> _Requirement_:
Write out again, exactly, the lines below starting at the one with "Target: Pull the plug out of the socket" and ending at the one with "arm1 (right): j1".

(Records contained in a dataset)
*** Block opens ***

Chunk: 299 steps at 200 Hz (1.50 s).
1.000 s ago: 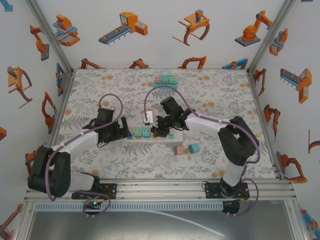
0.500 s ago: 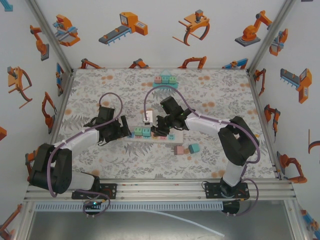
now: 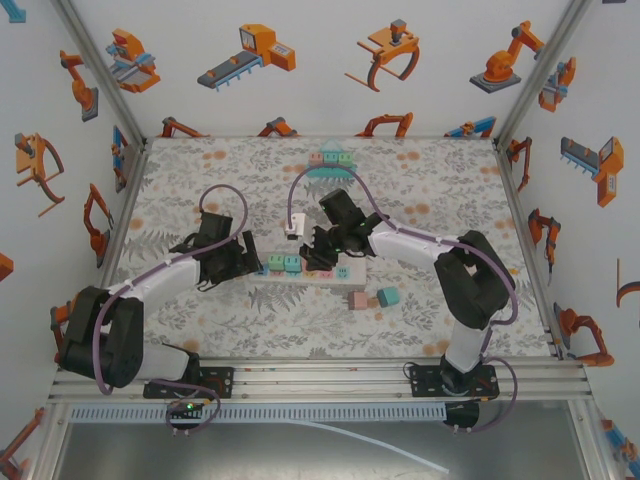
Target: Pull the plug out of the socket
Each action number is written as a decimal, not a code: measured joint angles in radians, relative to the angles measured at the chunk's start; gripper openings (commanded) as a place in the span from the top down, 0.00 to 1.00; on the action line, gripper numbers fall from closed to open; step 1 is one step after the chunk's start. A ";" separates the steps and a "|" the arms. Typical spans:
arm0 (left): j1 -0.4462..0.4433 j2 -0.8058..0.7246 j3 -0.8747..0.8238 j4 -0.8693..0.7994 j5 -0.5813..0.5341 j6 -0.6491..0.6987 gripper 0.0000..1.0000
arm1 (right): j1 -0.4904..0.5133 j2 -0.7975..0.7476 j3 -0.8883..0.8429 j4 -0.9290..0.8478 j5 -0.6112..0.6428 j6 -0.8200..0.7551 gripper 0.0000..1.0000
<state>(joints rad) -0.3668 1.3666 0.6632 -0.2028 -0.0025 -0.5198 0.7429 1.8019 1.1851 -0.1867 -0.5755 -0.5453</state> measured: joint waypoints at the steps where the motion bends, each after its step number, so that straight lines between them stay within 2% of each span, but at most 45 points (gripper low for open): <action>1: 0.000 0.000 0.000 0.000 0.000 0.000 0.22 | 0.000 0.000 0.000 0.000 0.000 0.000 0.86; 156: -0.025 0.006 0.017 -0.018 -0.058 -0.032 0.22 | 0.005 -0.028 -0.023 0.042 0.028 -0.053 0.87; 224: -0.035 -0.014 0.025 -0.055 -0.103 -0.034 0.22 | 0.005 -0.136 -0.052 0.117 0.030 -0.041 0.87; 265: -0.047 -0.092 0.029 -0.139 -0.101 -0.013 0.22 | 0.005 -0.203 -0.089 0.166 0.062 0.092 0.86; 299: -0.070 -0.217 0.064 -0.161 -0.080 0.026 0.22 | 0.005 -0.284 -0.110 0.213 0.208 0.419 0.87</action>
<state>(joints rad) -0.4370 1.1500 0.7273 -0.3634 -0.0826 -0.4942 0.7479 1.5181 1.0748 0.0265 -0.3672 -0.1261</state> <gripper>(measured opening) 0.781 0.350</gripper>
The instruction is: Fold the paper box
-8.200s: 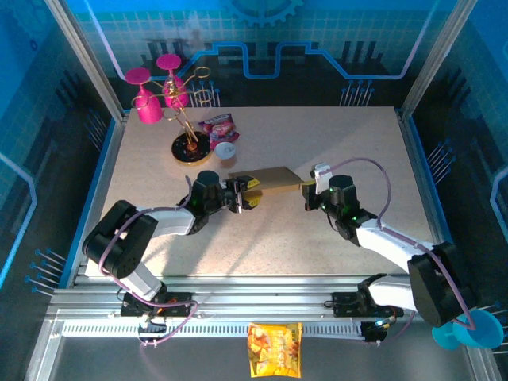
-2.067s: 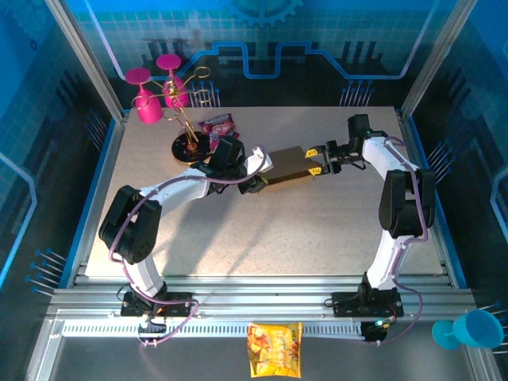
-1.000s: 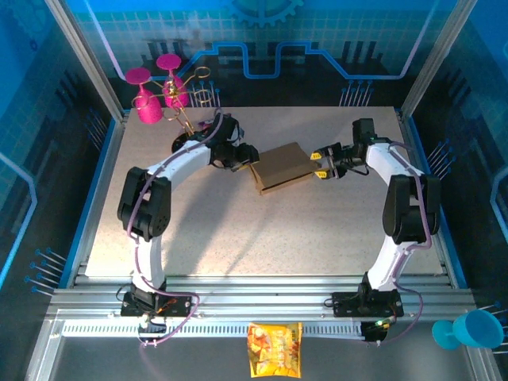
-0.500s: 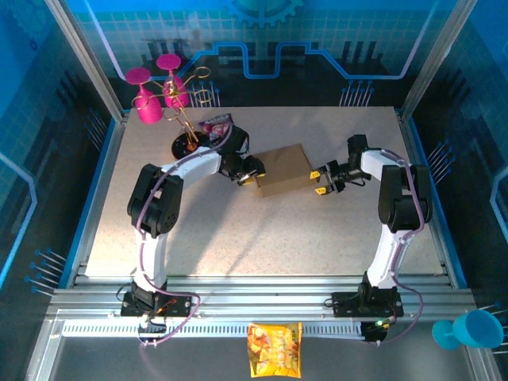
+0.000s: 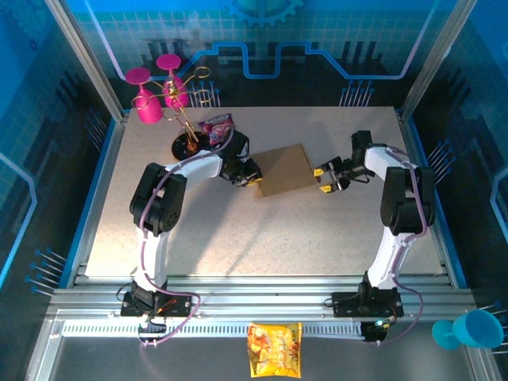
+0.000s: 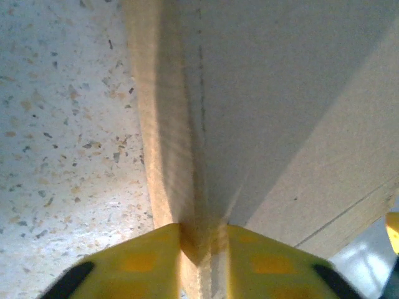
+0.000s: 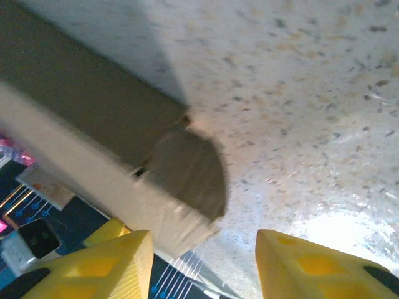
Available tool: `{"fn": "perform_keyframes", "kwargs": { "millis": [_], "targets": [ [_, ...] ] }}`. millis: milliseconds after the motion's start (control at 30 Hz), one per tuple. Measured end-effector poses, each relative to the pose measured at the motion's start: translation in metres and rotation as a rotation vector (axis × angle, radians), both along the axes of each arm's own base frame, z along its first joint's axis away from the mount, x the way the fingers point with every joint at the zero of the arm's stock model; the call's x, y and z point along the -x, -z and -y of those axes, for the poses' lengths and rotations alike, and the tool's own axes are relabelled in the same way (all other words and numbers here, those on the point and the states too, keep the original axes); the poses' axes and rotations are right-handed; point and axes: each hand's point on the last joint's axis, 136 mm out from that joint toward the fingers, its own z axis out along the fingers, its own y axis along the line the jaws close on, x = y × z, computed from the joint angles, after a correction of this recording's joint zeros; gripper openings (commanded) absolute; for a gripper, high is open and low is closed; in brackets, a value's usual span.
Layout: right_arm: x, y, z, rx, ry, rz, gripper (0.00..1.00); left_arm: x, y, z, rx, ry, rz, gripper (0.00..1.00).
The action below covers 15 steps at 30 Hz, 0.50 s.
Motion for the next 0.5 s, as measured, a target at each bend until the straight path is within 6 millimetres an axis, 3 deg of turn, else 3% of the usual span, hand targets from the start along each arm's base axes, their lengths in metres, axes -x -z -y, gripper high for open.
{"fn": "perform_keyframes", "kwargs": {
  "millis": [167, 233, 333, 500],
  "targets": [
    [-0.042, -0.060, 0.023, 0.078, -0.051, 0.291, 0.55, 0.002, 0.000, 0.001, 0.022, 0.017, 0.020, 0.00],
    [-0.055, -0.071, 0.029, 0.109, -0.094, 0.385, 0.57, 0.008, 0.000, -0.001, 0.024, 0.034, 0.024, 0.00],
    [-0.067, -0.072, 0.030, 0.138, -0.176, 0.462, 0.59, 0.023, -0.001, -0.005, 0.022, 0.064, 0.015, 0.00],
    [-0.070, -0.043, 0.013, 0.094, -0.322, 0.476, 0.67, 0.057, 0.001, -0.018, 0.031, 0.110, -0.022, 0.00]
  ]
}}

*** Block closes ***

> _Exercise output_:
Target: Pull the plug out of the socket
Each action number is written as a decimal, not a code: measured joint angles in radians, relative to the angles measured at the chunk's start; gripper openings (commanded) as a place in the span from the top down, 0.00 to 1.00; on the action line, gripper numbers fall from closed to open; step 1 is one step after the chunk's start. A ";" separates the steps and a "|" the arms. Typical spans:
arm0 (left): j1 -0.4462..0.4433 j2 -0.8058..0.7246 j3 -0.8747..0.8238 j4 -0.8693..0.7994 j5 -0.5813..0.5341 j6 -0.6491..0.6987 gripper 0.0000..1.0000
arm1 (right): j1 -0.4904..0.5133 j2 -0.7975..0.7476 j3 -0.8883..0.8429 j4 -0.9290..0.8478 j5 -0.6112..0.6428 j6 -0.8200..0.7551 gripper 0.0000..1.0000

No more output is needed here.